Cuando un cliente adquiría una pieza, algo que yo había podido ver de primera mano, abrían el mueble inferior. Estaba repleto de los estuches con las piezas que se exponían en la parte superior de la vitrina. Cogía el modelo que el cliente deseaba, lo inspeccionaba, volvía a cerrar el mueble, y acompañaba al comprador a una dependencia más discreta donde podría pagarlo o financiarlo.

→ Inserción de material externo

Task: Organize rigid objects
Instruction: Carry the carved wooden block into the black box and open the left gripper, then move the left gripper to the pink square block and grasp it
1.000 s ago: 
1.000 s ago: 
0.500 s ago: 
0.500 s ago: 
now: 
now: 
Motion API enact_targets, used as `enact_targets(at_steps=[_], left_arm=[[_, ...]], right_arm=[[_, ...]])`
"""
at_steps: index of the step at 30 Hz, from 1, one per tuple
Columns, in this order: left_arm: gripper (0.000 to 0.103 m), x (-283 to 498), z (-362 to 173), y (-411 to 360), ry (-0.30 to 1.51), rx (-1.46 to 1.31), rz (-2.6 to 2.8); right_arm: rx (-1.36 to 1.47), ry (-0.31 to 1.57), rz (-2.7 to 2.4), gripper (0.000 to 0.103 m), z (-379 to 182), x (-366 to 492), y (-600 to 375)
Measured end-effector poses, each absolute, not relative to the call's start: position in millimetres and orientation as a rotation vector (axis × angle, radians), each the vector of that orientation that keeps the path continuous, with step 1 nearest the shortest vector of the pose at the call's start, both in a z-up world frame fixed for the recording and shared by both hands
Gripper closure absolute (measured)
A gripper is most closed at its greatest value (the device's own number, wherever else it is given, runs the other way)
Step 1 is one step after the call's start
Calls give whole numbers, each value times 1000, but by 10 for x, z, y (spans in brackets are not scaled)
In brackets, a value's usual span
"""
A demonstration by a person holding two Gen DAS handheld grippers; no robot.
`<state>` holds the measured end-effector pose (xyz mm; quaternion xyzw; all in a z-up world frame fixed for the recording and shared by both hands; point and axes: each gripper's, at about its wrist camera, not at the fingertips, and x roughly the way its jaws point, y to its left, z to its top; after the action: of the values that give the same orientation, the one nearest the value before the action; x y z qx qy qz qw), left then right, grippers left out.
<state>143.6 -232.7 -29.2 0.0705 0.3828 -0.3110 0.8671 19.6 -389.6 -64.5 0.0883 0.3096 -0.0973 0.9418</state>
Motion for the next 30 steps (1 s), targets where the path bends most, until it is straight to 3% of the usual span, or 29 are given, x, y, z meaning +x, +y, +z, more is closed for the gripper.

Con lo que me explicaba Máximo Campos me podía hacer la composición de lugar. El “concierge” tomaba el estuche del reloj que quería el cliente, y a la hora de inspeccionarlo, se daba cuenta que estaba vacío. Guardando las apariencias, sonreiría discretamente sin mediar palabra, y discretamente cogería otro estuche lleno. Quizás al principio los dependientes pensasen que sería un error, o que incluso las cajas vacías perteneciesen a relojes que estaban en exposición. Sin embargo, tarde o temprano alguno reportaría el problema a la marca relojera que les tuviera contratados.
La marca, volvería a pensar lo mismo, que podía ser un error puntual. De nuevo se repetirían las incidencias, y la queja llegaría hasta El Corte Inglés. Podían haber transcurrido meses desde que comenzaran las sustracciones.